• [Exercise requirements] Copy out the records precisely, omitting pictures.

• [Extracted information]

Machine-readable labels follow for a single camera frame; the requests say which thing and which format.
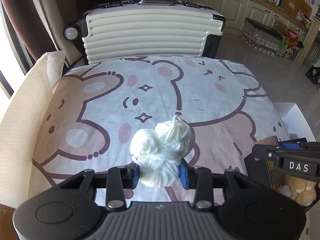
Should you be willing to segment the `brown bandage tape roll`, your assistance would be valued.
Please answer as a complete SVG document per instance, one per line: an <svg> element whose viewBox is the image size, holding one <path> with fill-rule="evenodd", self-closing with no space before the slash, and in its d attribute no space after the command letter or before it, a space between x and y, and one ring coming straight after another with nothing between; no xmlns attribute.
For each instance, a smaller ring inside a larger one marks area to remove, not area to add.
<svg viewBox="0 0 320 240"><path fill-rule="evenodd" d="M262 144L262 145L271 145L271 146L278 146L279 145L279 141L276 135L270 136L270 137L266 137L260 141L257 141L258 144Z"/></svg>

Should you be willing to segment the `beige fluffy plush toy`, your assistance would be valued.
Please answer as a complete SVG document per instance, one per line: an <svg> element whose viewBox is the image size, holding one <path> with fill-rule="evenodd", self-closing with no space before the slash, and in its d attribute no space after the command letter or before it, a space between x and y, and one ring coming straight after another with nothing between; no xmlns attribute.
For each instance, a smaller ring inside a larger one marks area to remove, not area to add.
<svg viewBox="0 0 320 240"><path fill-rule="evenodd" d="M294 200L302 207L310 206L317 198L316 186L319 183L285 175L284 185L277 188L277 192Z"/></svg>

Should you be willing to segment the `white yarn ball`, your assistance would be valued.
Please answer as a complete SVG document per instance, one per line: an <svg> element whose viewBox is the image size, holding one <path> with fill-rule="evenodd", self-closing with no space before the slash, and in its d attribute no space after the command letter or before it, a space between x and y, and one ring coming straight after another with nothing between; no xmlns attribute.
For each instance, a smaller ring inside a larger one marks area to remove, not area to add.
<svg viewBox="0 0 320 240"><path fill-rule="evenodd" d="M154 129L140 129L133 136L130 154L139 166L140 181L147 187L171 186L179 166L190 152L191 130L178 115L158 123Z"/></svg>

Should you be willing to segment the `white open box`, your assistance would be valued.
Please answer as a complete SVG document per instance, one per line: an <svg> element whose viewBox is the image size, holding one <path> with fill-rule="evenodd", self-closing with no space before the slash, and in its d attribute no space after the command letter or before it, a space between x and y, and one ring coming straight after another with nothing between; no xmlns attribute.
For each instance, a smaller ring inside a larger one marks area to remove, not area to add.
<svg viewBox="0 0 320 240"><path fill-rule="evenodd" d="M275 110L281 119L287 124L287 132L295 134L298 138L306 138L307 141L316 141L308 122L296 103L275 102Z"/></svg>

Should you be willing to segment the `bear print bed sheet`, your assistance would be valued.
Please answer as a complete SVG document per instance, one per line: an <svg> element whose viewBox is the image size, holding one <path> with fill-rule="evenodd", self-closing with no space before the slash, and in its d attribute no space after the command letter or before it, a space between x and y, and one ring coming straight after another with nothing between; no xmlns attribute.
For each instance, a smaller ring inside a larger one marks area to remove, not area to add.
<svg viewBox="0 0 320 240"><path fill-rule="evenodd" d="M192 133L190 166L246 172L265 138L289 134L257 78L243 64L182 56L113 59L70 70L59 82L37 136L33 197L90 168L129 165L140 129L180 116Z"/></svg>

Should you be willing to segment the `red snack box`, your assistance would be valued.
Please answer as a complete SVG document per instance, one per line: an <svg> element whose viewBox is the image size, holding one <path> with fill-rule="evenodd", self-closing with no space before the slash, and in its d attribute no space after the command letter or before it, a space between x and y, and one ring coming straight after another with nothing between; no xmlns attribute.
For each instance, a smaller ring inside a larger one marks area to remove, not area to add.
<svg viewBox="0 0 320 240"><path fill-rule="evenodd" d="M299 40L298 34L294 30L287 28L286 34L280 42L278 55L288 60L295 60L303 47L304 45Z"/></svg>

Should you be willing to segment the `pack of water bottles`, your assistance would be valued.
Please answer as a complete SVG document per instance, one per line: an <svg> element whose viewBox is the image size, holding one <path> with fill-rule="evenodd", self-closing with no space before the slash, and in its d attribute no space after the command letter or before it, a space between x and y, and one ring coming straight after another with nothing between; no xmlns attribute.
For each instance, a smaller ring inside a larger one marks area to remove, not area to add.
<svg viewBox="0 0 320 240"><path fill-rule="evenodd" d="M279 55L283 36L271 27L246 18L242 30L242 39L255 49L271 55Z"/></svg>

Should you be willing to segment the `beige cardboard headboard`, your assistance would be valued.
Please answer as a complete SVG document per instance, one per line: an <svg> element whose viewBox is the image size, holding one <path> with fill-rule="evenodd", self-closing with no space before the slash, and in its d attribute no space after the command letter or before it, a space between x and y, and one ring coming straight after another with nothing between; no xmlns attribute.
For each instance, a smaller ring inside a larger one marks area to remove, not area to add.
<svg viewBox="0 0 320 240"><path fill-rule="evenodd" d="M1 118L1 204L12 208L28 199L37 134L53 97L46 89L45 54L29 70Z"/></svg>

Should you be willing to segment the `white paper towel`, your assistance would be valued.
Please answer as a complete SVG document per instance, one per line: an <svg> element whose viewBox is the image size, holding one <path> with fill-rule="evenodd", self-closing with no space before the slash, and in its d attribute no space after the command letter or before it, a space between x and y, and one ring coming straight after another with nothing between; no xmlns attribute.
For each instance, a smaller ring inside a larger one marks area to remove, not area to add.
<svg viewBox="0 0 320 240"><path fill-rule="evenodd" d="M44 77L46 81L46 89L52 94L62 77L65 55L66 53L64 51L54 51L45 54L46 70L44 71Z"/></svg>

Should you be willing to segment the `cream kitchen cabinets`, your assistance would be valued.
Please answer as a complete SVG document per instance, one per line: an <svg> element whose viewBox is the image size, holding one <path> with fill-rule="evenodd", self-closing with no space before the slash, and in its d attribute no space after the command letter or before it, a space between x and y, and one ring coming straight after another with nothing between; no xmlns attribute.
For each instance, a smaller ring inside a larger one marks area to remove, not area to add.
<svg viewBox="0 0 320 240"><path fill-rule="evenodd" d="M226 28L229 33L239 34L244 27L245 19L250 18L264 25L271 26L279 20L288 28L299 32L304 38L303 51L309 52L315 42L318 31L314 29L316 22L310 28L299 23L295 17L268 0L180 0L202 4L213 8L226 18Z"/></svg>

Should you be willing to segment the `white ribbed suitcase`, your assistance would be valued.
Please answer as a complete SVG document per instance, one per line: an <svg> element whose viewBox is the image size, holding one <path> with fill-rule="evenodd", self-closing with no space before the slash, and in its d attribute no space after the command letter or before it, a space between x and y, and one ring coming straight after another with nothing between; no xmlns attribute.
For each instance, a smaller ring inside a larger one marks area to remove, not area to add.
<svg viewBox="0 0 320 240"><path fill-rule="evenodd" d="M100 4L65 28L87 64L145 55L214 58L226 19L186 1L127 0Z"/></svg>

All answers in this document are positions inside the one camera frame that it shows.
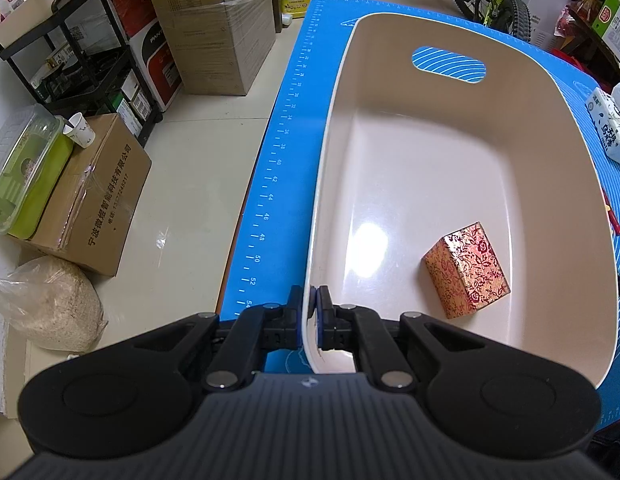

• [Reply to the task]
Machine-readable labels follow for a single camera frame; the requests say which thing and which format.
Should you be willing to segment the `brown bandage tape roll`, your assistance would be valued.
Please answer as a complete SVG document per instance, one per line: an <svg> element whose viewBox is the image size, holding one <path> with fill-rule="evenodd", self-closing with no space before the slash, and in its d attribute no space after the command letter or before it, a space between x and y, and one ring coming straight after another with nothing between; no xmlns attribute.
For each instance, a smaller ring inside a larger one marks area to remove, not area to add.
<svg viewBox="0 0 320 240"><path fill-rule="evenodd" d="M262 144L262 145L271 145L271 146L278 146L279 145L279 141L276 135L270 136L270 137L266 137L260 141L257 141L258 144Z"/></svg>

Should you be willing to segment the `beige fluffy plush toy`, your assistance would be valued.
Please answer as a complete SVG document per instance, one per line: an <svg> element whose viewBox is the image size, holding one <path> with fill-rule="evenodd", self-closing with no space before the slash, and in its d attribute no space after the command letter or before it, a space between x and y, and one ring coming straight after another with nothing between; no xmlns attribute.
For each instance, a smaller ring inside a larger one marks area to remove, not area to add.
<svg viewBox="0 0 320 240"><path fill-rule="evenodd" d="M294 200L302 207L310 206L317 198L316 186L319 183L285 175L284 185L277 188L277 192Z"/></svg>

Should you be willing to segment the `white yarn ball`, your assistance would be valued.
Please answer as a complete SVG document per instance, one per line: an <svg> element whose viewBox is the image size, holding one <path> with fill-rule="evenodd", self-closing with no space before the slash, and in its d attribute no space after the command letter or before it, a space between x and y, and one ring coming straight after another with nothing between; no xmlns attribute.
For each instance, a smaller ring inside a larger one marks area to remove, not area to add.
<svg viewBox="0 0 320 240"><path fill-rule="evenodd" d="M154 129L140 129L133 136L130 154L139 166L140 181L147 187L171 186L179 166L190 152L191 130L178 115L158 123Z"/></svg>

Should you be willing to segment the `white open box`, your assistance would be valued.
Please answer as a complete SVG document per instance, one per line: an <svg> element whose viewBox is the image size, holding one <path> with fill-rule="evenodd", self-closing with no space before the slash, and in its d attribute no space after the command letter or before it, a space between x and y, and one ring coming straight after another with nothing between; no xmlns attribute.
For each instance, a smaller ring inside a larger one marks area to remove, not area to add.
<svg viewBox="0 0 320 240"><path fill-rule="evenodd" d="M275 110L281 119L287 124L287 132L295 134L298 138L306 138L307 141L316 141L308 122L296 103L275 102Z"/></svg>

Should you be willing to segment the `bear print bed sheet`, your assistance would be valued.
Please answer as a complete SVG document per instance, one per line: an <svg> element whose viewBox is the image size, holding one <path> with fill-rule="evenodd", self-closing with no space before the slash, and in its d attribute no space after the command letter or before it, a space between x and y, and one ring coming straight after another with nothing between; no xmlns attribute.
For each instance, a smaller ring inside a larger one marks area to remove, not area to add.
<svg viewBox="0 0 320 240"><path fill-rule="evenodd" d="M192 133L190 166L246 172L265 138L289 134L257 78L243 64L182 56L113 59L70 70L59 82L37 136L33 197L90 168L129 165L140 129L180 116Z"/></svg>

Should you be willing to segment the `red snack box`, your assistance would be valued.
Please answer as a complete SVG document per instance, one per line: an <svg> element whose viewBox is the image size, holding one <path> with fill-rule="evenodd", self-closing with no space before the slash, and in its d attribute no space after the command letter or before it, a space between x and y, and one ring coming straight after another with nothing between; no xmlns attribute.
For each instance, a smaller ring inside a larger one marks area to remove, not area to add.
<svg viewBox="0 0 320 240"><path fill-rule="evenodd" d="M299 40L298 34L294 30L287 28L286 34L280 42L278 55L288 60L295 60L303 47L304 45Z"/></svg>

Should you be willing to segment the `pack of water bottles`, your assistance would be valued.
Please answer as a complete SVG document per instance, one per line: an <svg> element whose viewBox is the image size, holding one <path> with fill-rule="evenodd", self-closing with no space before the slash, and in its d attribute no space after the command letter or before it, a space between x and y, and one ring coming straight after another with nothing between; no xmlns attribute.
For each instance, a smaller ring inside a larger one marks area to remove, not area to add.
<svg viewBox="0 0 320 240"><path fill-rule="evenodd" d="M279 55L283 36L271 27L246 18L242 30L242 39L255 49L271 55Z"/></svg>

Should you be willing to segment the `beige cardboard headboard`, your assistance would be valued.
Please answer as a complete SVG document per instance, one per line: an <svg> element whose viewBox is the image size, holding one <path> with fill-rule="evenodd", self-closing with no space before the slash, and in its d attribute no space after the command letter or before it, a space between x and y, and one ring coming straight after another with nothing between; no xmlns attribute.
For each instance, a smaller ring inside a larger one marks area to remove, not area to add.
<svg viewBox="0 0 320 240"><path fill-rule="evenodd" d="M1 118L1 204L12 208L28 199L37 134L53 97L46 89L45 54L29 70Z"/></svg>

Should you be willing to segment the `white paper towel`, your assistance would be valued.
Please answer as a complete SVG document per instance, one per line: an <svg> element whose viewBox is the image size, holding one <path> with fill-rule="evenodd", self-closing with no space before the slash, and in its d attribute no space after the command letter or before it, a space between x and y, and one ring coming straight after another with nothing between; no xmlns attribute.
For each instance, a smaller ring inside a larger one marks area to remove, not area to add.
<svg viewBox="0 0 320 240"><path fill-rule="evenodd" d="M44 77L46 81L46 89L52 94L62 77L65 55L66 53L64 51L54 51L45 54L46 70L44 71Z"/></svg>

Should you be willing to segment the `cream kitchen cabinets`, your assistance would be valued.
Please answer as a complete SVG document per instance, one per line: an <svg> element whose viewBox is the image size, holding one <path> with fill-rule="evenodd", self-closing with no space before the slash, and in its d attribute no space after the command letter or before it, a space between x and y, and one ring coming straight after another with nothing between; no xmlns attribute.
For each instance, a smaller ring inside a larger one marks area to remove, not area to add.
<svg viewBox="0 0 320 240"><path fill-rule="evenodd" d="M226 28L229 33L239 34L244 27L245 19L250 18L264 25L271 26L279 20L288 28L299 32L304 38L303 51L309 52L315 42L318 31L314 29L316 22L310 28L299 23L295 17L268 0L180 0L202 4L213 8L226 18Z"/></svg>

Should you be willing to segment the `white ribbed suitcase`, your assistance would be valued.
Please answer as a complete SVG document per instance, one per line: an <svg> element whose viewBox is the image size, holding one <path> with fill-rule="evenodd", self-closing with no space before the slash, and in its d attribute no space after the command letter or before it, a space between x and y, and one ring coming straight after another with nothing between; no xmlns attribute.
For each instance, a smaller ring inside a larger one marks area to remove, not area to add.
<svg viewBox="0 0 320 240"><path fill-rule="evenodd" d="M100 4L65 28L87 64L145 55L214 58L226 19L186 1L127 0Z"/></svg>

All answers in this document are positions inside the one camera frame that it shows.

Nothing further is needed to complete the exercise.